Ellis' First Solo Acoustic Album, Naked Truth, Set For February 9 Release 


An exciting, emotional guitarist and a strong, evocative songwriter…One of modern blues’ greatest performers.
—Vintage Guitar

A legend of American blues music…An American music treasure…Ellis delivers a sermon on the power and glory of the blues.
—Premier Guitar

Powerful, spine-tingling guitar and gritty, soulful vocals.


On Tuesday, December 12, Atlanta-based guitarist, vocalist and songwriter Tinsley Ellis announced the first set of dates for his massive, months-long 2024 Naked Truth solo acoustic tour. On Friday, February 9, Alligator Records will release Naked Truth, Ellis' first-ever solo acoustic album. That same night, he'll kick off the tour in the nearby Decatur, Georgia club, Eddie's Attic, before hitting the road. "Two guitars and a car,” he says of the simplicity of his North American touring situation. “When folks come to see me, I’ll have the guitars I used on the record with me, so what fans hear on the album is what they’ll get live." 

Naked Truth is steeped in the folk blues traditions of Muddy Waters, Skip James, Son House, Robert Johnson and even Leo Kottke. To the casual fan, this might seem to be a new direction, but for Ellis, it’s an extension of his music, as he taps into the raw essence of the blues. “This is a record I’ve always wanted to make, and one that my longtime fans have been asking for,” he says, noting he’s included an acoustic mini-set in his concert performances for years. In the last 12 months, Ellis has already performed over 100 solo shows, many as co-bills with his Alligator label-mate Marcia Ball. “I’m having so much fun playing these shows,” he says.

On Naked Truth (his 21st album), Ellis swaps his blistering, guitar-fueled full band workouts for equally passionate, soul-searching acoustic folk blues. His famed guitar chops and musical creativity are on full display throughout the album’s 12 songs, including nine newly written originals. Naked Truth was produced by Ellis, with the foot-stomping cover of Son House’s Death Letter Blues produced by Atlanta roots musician Eddie 9V. The album was recorded live in the studio using Ellis’ beloved 1969 Martin D-35 (a gift from his father) and his 1937 National Steel O Series guitars. Whether intricately fingerpicking the Martin or playing hair-raising slide on the National Steel, Ellis delivers each song with unvarnished intimacy.

According to Ellis, “In this format  there’s a new depth to the emotion of my music. When it’s just you, your voice and your guitar, you have to deliver raw, honest emotion to your audience. You can’t just give them volume, energy and exciting playing. The audience has to feel what you’re putting into the song and has to believe you. When I play and sing in the solo acoustic format, there is truly nowhere to hide. I can’t hide behind a loud, distorted guitar. I can’t hide behind a drum beat or a bass line. It’s just me and my instrument, stripped bare of the other players and their various instruments. In a way, it’s a form of confession. It’s the artist’s most honest musical statement of his or her songs.”  

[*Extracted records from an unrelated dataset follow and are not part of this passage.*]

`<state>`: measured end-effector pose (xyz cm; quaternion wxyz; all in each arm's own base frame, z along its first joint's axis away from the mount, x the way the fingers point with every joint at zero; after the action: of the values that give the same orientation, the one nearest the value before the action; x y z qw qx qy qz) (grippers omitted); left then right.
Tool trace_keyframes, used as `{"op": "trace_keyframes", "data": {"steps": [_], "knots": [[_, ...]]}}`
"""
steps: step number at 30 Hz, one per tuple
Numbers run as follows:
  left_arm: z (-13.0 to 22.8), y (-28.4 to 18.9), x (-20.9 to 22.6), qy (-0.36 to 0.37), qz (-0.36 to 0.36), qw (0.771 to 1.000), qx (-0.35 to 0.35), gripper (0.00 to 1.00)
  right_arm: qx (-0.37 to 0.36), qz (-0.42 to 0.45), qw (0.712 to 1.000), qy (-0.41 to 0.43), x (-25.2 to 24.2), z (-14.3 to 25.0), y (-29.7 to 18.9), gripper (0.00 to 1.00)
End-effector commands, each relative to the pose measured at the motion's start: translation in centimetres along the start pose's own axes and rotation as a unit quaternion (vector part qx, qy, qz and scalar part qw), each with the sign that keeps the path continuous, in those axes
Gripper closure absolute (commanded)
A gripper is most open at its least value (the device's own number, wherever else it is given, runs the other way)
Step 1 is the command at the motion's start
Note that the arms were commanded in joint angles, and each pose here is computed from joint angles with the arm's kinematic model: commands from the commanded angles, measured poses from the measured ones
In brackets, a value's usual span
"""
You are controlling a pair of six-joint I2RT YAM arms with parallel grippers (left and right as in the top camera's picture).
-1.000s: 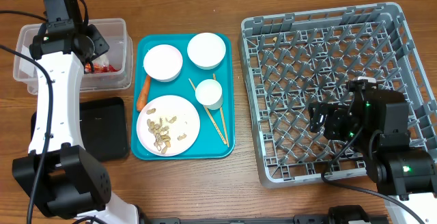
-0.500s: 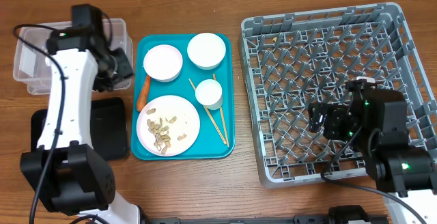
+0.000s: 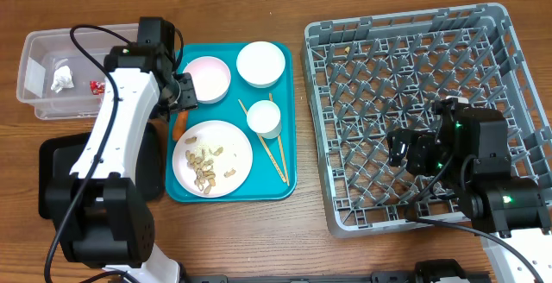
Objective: Sort waste into correct bins and load items into the dishwasher
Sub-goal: 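Grasp the orange carrot on the teal tray with the left gripper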
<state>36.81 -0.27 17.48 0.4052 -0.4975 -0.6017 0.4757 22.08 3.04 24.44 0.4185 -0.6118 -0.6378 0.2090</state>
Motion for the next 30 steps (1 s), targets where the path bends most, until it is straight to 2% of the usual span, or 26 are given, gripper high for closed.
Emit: {"op": "trace_keyframes", "data": {"steps": [1, 10, 23, 27, 28, 30], "knots": [[0.6, 2.6, 0.2, 0.033, -0.014, 0.999, 0.000, 0.48, -0.017, 0.001, 1.000, 0.001, 0.1, -0.8, -0.7, 0.00], [0.2, 5.6, 0.4, 0.046, -0.027, 0.998, -0.040, 0.48, -0.016, 0.002, 1.000, 0.001, 0.1, -0.8, -0.7, 0.00], [1.0, 10.5, 0.5, 0.051, -0.046, 0.998, 0.013, 0.51, -0.012, 0.003, 1.000, 0.002, 0.0, -0.6, -0.7, 0.00], [1.5, 11.7, 0.5, 0.053, -0.045, 0.997, 0.032, 0.58, -0.012, 0.003, 1.000, 0.002, 0.0, -0.6, -0.7, 0.00], [1.5, 11.7, 0.5, 0.052, -0.045, 0.997, 0.032, 0.64, -0.012, 0.003, 1.000, 0.002, 0.0, -0.6, -0.7, 0.00], [1.4, 11.5, 0.5, 0.052, -0.045, 0.997, 0.029, 0.69, -0.012, 0.003, 1.000, 0.002, 0.0, -0.6, -0.7, 0.00]]}}
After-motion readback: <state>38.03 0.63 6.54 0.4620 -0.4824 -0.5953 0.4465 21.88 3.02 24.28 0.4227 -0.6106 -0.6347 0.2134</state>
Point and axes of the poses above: each gripper's point midway between its finger pads, its own y axis out along the fingers, its own x axis along the line the jaws close on, z = x × y, the point moved 6 cm from there along -y, back along the fingers, and after that the axes turned 5 degrees about y, right-handed, at the moved point
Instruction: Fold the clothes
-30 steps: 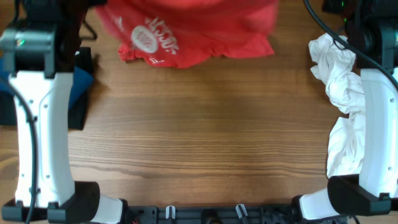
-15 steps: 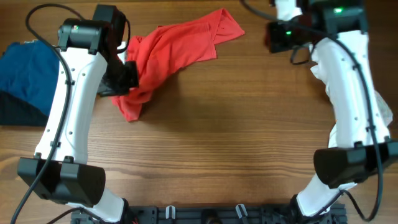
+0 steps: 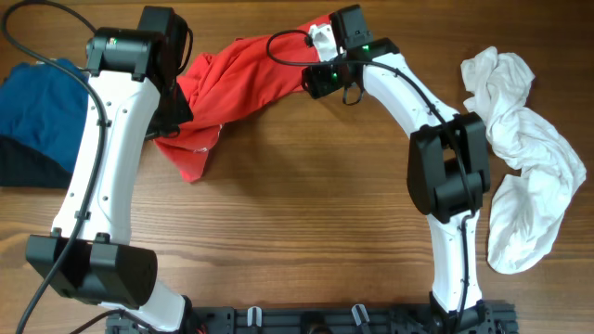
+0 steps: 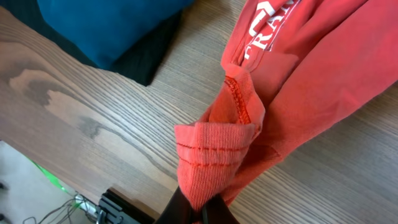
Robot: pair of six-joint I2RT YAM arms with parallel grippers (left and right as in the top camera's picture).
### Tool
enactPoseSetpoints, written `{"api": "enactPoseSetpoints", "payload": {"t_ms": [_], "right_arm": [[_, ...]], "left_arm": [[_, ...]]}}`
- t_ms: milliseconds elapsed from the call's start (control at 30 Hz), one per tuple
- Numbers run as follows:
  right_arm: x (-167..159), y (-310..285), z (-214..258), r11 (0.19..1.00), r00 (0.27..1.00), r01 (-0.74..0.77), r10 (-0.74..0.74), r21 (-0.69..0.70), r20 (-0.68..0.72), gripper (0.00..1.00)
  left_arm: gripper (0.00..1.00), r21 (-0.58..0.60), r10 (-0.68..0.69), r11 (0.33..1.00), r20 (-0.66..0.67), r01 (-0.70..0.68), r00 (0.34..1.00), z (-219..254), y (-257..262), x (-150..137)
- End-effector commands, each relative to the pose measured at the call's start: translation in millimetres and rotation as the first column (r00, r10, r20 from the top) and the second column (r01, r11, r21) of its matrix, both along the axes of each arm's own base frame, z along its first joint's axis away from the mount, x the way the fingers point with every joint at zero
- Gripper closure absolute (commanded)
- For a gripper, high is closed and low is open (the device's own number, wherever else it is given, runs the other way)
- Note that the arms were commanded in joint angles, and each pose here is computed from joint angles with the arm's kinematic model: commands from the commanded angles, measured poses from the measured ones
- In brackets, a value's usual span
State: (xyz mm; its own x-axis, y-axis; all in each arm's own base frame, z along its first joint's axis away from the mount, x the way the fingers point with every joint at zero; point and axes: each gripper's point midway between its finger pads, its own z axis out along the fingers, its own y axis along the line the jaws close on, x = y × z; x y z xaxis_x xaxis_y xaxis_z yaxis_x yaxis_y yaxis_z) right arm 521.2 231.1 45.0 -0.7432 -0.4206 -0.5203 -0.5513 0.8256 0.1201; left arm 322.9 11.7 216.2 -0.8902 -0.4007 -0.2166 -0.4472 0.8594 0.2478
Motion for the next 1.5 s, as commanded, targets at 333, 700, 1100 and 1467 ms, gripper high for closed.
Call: {"api": "enactPoseSetpoints", "payload": {"t_ms": [333, 700, 1100, 1467], "right_arm": [[1.6, 11.4, -65.4, 0.995, 0.998, -0.066, 0.065, -0.077, -0.007, 0.71], [-19.5, -126.1, 10.7, 0.765, 0.851, 0.497, -0.522, -0.409, 0.058, 0.96], [-114.1, -252.6, 55.0, 0.523, 0.691, 0.484, -0.721, -0.702, -0.061, 0.96], [-134.2, -324.8, 56.2, 0.436, 0.554, 0.532, -0.827, -0.725, -0.091, 0.96]], "left_arm": [[0.96, 0.018, 0.017, 1.000, 0.036, -0.017, 0.999, 4.0, 3.1, 3.4], [0.96, 0.018, 0.014, 1.000, 0.035, -0.014, 0.999, 4.0, 3.1, 3.4], [0.96, -0.333, -0.187, 0.931, -0.083, 0.149, 0.979, -27.5, -101.6, -24.8], [0.37, -0.402, -0.472, 0.841, -0.215, 0.362, 0.855, -75.4, -197.2, -100.5]]}}
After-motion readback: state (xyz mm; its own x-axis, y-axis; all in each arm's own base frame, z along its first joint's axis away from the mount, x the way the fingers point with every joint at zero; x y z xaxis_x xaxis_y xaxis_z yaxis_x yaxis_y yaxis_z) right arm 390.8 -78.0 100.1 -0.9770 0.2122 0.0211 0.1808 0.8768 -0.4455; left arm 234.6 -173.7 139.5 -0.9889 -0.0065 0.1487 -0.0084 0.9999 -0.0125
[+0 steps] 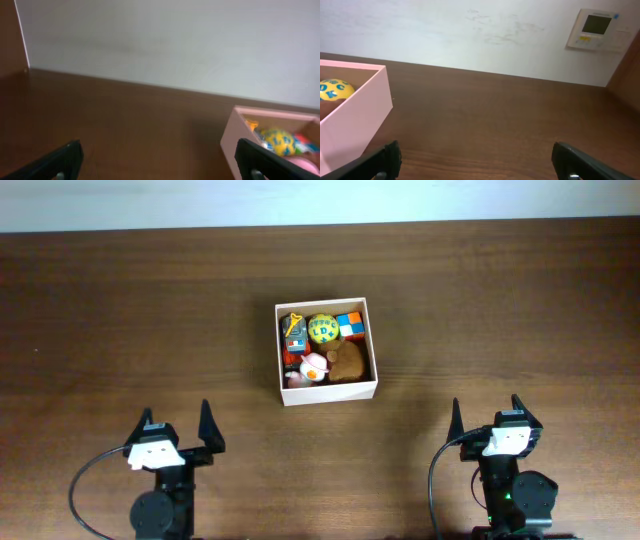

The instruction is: Pack container

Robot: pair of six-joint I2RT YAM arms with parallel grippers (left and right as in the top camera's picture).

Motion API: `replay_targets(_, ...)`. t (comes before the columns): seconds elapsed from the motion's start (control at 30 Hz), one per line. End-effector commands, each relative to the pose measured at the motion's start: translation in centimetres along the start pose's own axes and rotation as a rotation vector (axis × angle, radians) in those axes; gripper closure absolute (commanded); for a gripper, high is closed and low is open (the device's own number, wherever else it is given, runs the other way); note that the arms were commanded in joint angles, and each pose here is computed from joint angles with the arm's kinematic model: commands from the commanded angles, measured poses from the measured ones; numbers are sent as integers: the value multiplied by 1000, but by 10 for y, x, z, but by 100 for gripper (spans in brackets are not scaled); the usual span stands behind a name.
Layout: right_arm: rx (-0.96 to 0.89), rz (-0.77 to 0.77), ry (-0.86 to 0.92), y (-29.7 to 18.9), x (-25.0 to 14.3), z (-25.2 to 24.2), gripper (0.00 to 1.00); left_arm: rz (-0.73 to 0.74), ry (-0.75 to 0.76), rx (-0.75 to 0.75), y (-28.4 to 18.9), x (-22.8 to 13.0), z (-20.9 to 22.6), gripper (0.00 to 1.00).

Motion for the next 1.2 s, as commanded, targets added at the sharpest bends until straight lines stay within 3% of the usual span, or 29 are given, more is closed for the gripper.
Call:
replay_targets(0.0, -3, -1, 5, 0, -2, 0, 1, 37, -1, 6, 0, -11, 3, 1)
replay_targets(0.2, -3, -1, 5, 0, -2, 0, 1, 47, 83, 7, 0, -13, 4, 1)
replay_targets(1.17, -3, -1, 5, 0, -2, 0, 1, 48, 82, 7, 0, -13, 4, 1)
Point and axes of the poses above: each gripper's point midway between its finger pads, its own y axis out along the fingers, its own z axis along the line the jaws close on, x = y × z, the point moved 1 cm from there along -y, back along the fingers, and after that the axes turned 9 degrees about -y, right-handed, at the moved point
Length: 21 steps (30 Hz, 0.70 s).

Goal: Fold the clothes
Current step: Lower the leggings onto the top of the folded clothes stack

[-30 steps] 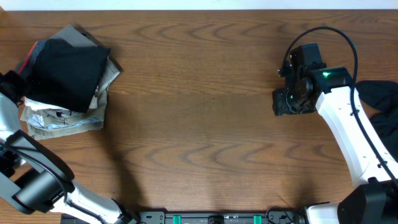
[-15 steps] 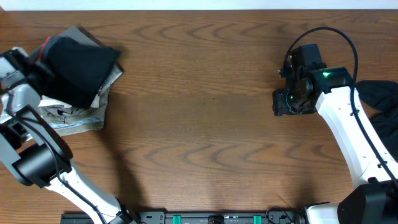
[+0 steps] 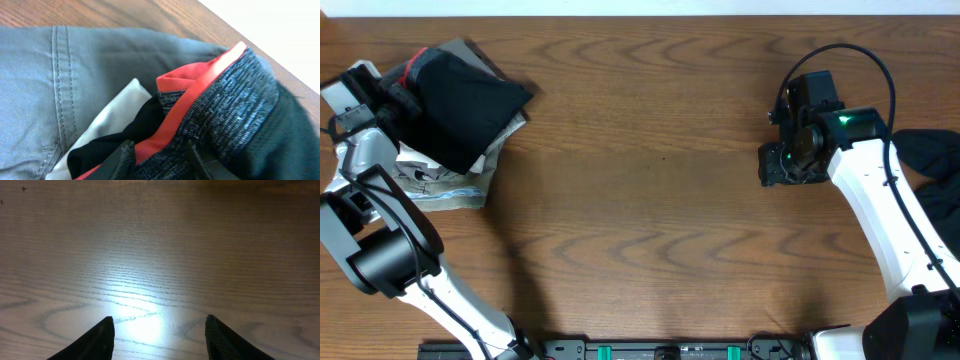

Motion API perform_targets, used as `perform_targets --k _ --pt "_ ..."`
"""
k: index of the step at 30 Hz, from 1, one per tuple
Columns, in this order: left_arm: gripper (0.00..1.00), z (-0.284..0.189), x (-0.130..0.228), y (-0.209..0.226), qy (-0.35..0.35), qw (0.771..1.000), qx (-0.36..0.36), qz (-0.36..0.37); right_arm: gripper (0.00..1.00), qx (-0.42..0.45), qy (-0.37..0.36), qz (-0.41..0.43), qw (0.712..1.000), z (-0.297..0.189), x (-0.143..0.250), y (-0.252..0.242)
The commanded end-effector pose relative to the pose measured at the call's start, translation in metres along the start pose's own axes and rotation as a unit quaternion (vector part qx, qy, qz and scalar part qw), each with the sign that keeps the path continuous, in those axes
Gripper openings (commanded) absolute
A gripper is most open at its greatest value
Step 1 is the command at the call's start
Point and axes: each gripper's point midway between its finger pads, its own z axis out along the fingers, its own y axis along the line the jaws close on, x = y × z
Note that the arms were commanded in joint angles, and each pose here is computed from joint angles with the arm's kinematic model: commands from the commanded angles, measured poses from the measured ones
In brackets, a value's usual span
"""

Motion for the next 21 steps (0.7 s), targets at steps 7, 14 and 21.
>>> perform_targets --k 7,14,21 --pt "0.43 -0.082 -0.067 -0.084 -0.074 0.989 0.116 0.046 0.57 -0.003 -0.013 0.008 1.000 -0.006 -0.003 0.000" --pt "0.45 -0.071 -0.013 -0.083 0.033 0.994 0.104 -0.005 0.58 -0.004 -0.018 0.008 1.000 -0.006 -0.006 0.001" --pt "0.47 -0.025 0.037 -0.078 0.095 0.990 0.102 -0.015 0.58 -0.004 -0.019 0.008 1.000 -0.006 -0.006 0.001"
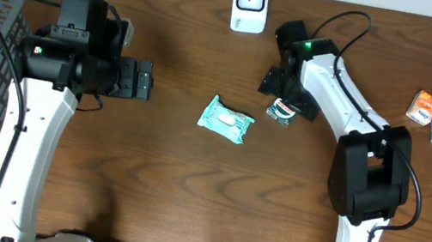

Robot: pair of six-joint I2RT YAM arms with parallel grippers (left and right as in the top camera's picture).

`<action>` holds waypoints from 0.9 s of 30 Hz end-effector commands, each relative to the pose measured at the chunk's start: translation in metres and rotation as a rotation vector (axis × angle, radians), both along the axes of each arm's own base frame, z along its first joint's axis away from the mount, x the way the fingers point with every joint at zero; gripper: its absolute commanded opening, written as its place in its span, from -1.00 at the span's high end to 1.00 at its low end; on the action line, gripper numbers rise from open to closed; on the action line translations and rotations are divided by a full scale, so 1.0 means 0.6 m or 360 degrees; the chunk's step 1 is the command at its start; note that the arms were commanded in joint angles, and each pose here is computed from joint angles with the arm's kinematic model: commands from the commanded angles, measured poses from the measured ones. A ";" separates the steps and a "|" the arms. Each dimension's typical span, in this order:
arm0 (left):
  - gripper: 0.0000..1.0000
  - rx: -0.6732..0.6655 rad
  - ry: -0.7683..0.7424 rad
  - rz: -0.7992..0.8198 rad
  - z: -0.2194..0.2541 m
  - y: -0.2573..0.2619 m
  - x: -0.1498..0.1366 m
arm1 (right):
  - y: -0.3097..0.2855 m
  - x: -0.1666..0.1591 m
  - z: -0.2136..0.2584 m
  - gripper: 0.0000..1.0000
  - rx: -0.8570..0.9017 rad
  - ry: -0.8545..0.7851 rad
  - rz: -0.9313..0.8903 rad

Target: Scan the item barcode

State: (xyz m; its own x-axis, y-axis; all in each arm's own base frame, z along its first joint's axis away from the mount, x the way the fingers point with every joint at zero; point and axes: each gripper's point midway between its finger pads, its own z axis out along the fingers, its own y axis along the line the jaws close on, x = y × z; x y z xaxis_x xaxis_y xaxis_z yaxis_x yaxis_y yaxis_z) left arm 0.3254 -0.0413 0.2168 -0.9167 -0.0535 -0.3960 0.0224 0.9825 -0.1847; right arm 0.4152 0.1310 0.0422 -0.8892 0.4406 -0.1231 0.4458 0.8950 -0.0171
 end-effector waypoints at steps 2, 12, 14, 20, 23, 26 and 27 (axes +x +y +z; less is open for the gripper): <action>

Naked Truth is a revelation. Stripped of the electric fervor that defined his previous works, Ellis' acoustic music carries a rawness that speaks directly from his soul. The songs unveil another side of Tinsley Ellis, but one that is totally recognizable to his fans. His gruff, full-throated vocals intertwine seamlessly with the bare, acoustic arrangements, creating an album that is both timeless and immediate. No Depression says, “Ellis shines. When the tempo slows, the intensity doesn’t waver.” Blues Music Magazine states, “Tinsley Ellis is a powerful and commanding presence. His music is impossible not to enjoy.” Rolling Stone declared, "His eloquence dazzles.”